**Activity**
Find every line of the records that has "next" and return it.

**Records from a data source**

◆ ◆ ◆ ◆ ◆ ◆ ◆

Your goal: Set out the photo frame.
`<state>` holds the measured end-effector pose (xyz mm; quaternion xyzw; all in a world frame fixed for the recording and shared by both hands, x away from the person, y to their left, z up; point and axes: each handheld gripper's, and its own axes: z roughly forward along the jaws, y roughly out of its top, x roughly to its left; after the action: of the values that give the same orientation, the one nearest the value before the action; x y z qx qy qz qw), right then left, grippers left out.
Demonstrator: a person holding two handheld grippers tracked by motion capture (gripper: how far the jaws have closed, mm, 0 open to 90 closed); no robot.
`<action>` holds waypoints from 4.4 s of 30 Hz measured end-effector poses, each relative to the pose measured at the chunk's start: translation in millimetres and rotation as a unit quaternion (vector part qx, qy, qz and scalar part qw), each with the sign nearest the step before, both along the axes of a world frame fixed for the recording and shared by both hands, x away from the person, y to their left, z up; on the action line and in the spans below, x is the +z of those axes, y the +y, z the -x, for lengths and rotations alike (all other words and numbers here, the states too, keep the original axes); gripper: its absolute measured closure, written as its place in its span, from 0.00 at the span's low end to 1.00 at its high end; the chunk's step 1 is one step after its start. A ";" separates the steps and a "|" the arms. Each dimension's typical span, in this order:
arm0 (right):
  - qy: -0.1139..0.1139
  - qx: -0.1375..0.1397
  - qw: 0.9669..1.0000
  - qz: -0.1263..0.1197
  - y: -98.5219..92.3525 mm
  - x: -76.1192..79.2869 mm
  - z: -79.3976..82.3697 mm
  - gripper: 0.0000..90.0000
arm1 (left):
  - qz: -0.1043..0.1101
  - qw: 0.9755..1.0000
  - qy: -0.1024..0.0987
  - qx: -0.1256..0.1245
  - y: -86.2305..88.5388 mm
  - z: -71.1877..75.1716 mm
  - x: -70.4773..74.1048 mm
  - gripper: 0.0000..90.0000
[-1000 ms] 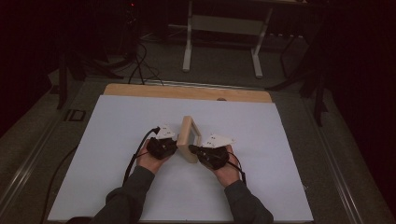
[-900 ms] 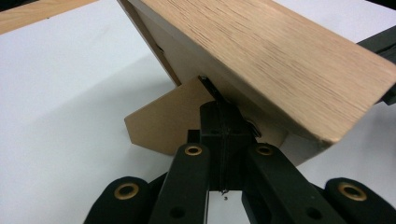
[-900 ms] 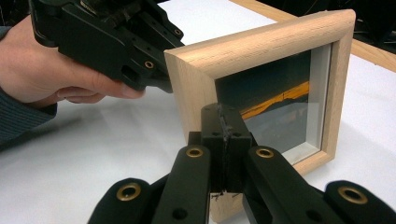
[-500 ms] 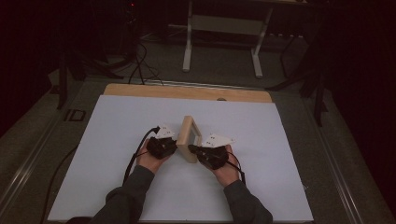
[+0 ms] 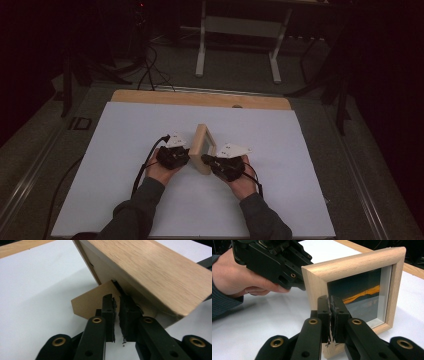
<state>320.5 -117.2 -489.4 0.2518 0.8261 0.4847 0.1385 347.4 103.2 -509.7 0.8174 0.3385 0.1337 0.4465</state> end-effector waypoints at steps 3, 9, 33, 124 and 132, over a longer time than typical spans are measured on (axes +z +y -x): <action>-0.001 0.001 1.000 0.001 -1.1 0.4 0.2 0.95 | -0.002 1.000 0.001 0.000 0.9 0.4 0.5 0.88; 0.001 -0.005 1.000 0.001 -6.0 0.3 -0.7 0.95 | 0.002 1.000 0.004 0.009 6.5 2.5 3.2 0.84; 0.003 -0.032 0.999 -0.003 -23.8 1.6 -4.6 0.90 | 0.021 1.000 0.018 0.012 31.8 37.1 7.9 0.55; 0.007 -0.037 0.999 0.006 -31.2 -1.7 -8.6 0.96 | 0.005 0.998 0.002 0.066 -18.7 11.6 28.7 0.64; 0.008 -0.039 0.999 0.007 -30.9 -2.3 -9.1 0.95 | 0.007 0.995 -0.002 0.097 -27.2 11.8 26.4 0.64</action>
<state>329.6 -148.1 -491.7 0.2863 0.8200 0.4717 0.1524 335.6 76.0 -483.3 0.7770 0.4163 0.1760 0.4381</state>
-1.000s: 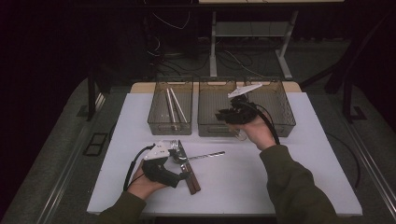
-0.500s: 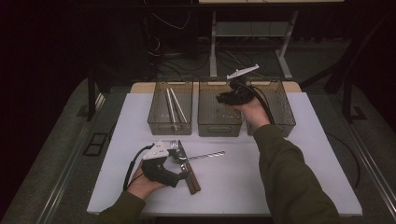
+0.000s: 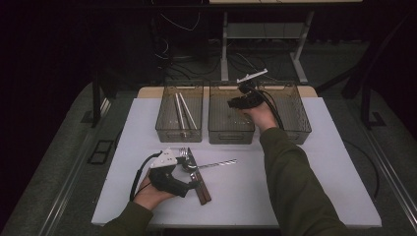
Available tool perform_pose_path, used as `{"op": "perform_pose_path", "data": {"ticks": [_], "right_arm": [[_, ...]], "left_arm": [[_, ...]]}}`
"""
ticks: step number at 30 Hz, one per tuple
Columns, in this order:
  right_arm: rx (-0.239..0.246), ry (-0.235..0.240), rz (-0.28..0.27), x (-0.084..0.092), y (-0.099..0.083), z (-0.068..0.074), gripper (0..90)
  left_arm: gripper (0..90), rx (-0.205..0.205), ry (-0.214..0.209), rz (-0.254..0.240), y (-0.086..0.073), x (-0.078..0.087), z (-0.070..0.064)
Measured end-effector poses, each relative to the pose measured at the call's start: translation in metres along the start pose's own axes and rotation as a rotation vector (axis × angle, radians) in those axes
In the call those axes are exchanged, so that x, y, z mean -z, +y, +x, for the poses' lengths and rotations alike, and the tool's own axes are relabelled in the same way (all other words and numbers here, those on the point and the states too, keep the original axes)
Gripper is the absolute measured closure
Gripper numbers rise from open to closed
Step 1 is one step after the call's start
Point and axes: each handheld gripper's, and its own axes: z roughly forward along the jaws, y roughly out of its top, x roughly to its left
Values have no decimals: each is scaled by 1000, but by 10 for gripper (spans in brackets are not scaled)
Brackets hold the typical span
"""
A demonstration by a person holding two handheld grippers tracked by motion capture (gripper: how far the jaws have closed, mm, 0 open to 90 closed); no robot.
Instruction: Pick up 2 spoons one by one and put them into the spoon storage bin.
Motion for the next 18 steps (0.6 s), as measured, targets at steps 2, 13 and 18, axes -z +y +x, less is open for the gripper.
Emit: {"op": "perform_pose_path", "data": {"ticks": [2,13,18], "right_arm": [[-4,-5,9,-6,-1,0,735],[-11,-34,73,-23,-11,-1,597],[-25,-5,16,-8,-16,-1,442]], "left_arm": [[5,0,-1,-2,0,0,0],[6,-2,-6,-4,0,0,1],[7,-7,-9,1,0,0,1]]}}
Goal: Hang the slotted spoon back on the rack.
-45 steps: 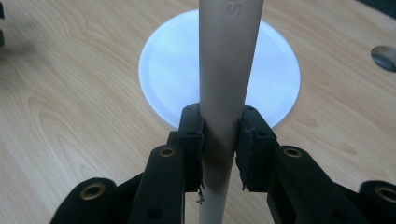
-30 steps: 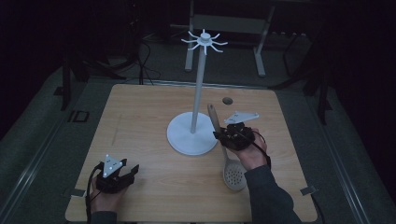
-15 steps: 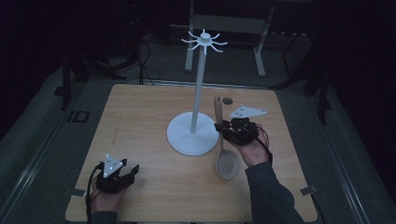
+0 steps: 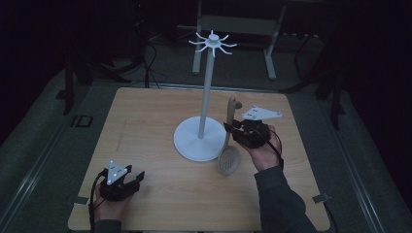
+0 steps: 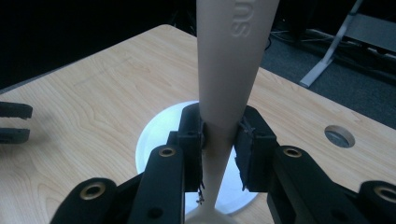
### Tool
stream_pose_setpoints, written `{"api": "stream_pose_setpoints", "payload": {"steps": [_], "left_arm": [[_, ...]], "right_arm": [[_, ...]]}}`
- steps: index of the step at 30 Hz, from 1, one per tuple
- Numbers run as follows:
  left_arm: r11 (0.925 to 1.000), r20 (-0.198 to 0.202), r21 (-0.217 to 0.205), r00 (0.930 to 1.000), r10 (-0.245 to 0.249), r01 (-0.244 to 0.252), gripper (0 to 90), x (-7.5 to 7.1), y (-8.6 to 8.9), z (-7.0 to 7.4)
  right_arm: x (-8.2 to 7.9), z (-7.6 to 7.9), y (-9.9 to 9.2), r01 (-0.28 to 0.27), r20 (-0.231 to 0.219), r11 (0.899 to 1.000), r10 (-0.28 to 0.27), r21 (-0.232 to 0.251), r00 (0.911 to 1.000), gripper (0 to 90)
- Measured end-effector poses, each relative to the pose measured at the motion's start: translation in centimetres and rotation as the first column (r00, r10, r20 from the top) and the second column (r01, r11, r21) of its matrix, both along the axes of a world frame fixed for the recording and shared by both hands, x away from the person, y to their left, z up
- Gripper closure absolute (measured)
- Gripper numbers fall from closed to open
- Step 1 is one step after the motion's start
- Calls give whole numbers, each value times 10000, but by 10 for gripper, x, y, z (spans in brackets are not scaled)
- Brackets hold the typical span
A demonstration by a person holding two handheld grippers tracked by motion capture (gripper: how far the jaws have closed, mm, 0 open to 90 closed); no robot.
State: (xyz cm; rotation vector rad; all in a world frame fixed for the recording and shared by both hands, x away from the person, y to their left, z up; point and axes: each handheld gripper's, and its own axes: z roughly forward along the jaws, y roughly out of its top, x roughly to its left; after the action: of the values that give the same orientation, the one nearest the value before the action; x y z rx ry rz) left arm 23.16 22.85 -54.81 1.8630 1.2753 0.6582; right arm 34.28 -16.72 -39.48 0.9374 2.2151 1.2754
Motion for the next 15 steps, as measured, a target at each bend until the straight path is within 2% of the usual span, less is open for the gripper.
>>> {"api": "stream_pose_setpoints", "payload": {"steps": [15], "left_arm": [[10000,-27,13,10000,-17,17,452,0,0,0]], "right_arm": [[1,13,3,-68,338,9998,62,172,9994,735]]}}
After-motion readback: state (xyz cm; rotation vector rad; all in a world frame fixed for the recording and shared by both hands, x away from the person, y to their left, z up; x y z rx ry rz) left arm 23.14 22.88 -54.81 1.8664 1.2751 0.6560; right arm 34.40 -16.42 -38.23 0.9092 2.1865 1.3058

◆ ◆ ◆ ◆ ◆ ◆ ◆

**Answer for the task**
Motion for the next 18 steps (0.6 s), as measured, targets at steps 2, 13 and 18, axes -z +y +x, less is open for the gripper.
Motion for the next 15 steps, as measured, a target at each bend until the straight path is within 2% of the usual span, less is open for the gripper.

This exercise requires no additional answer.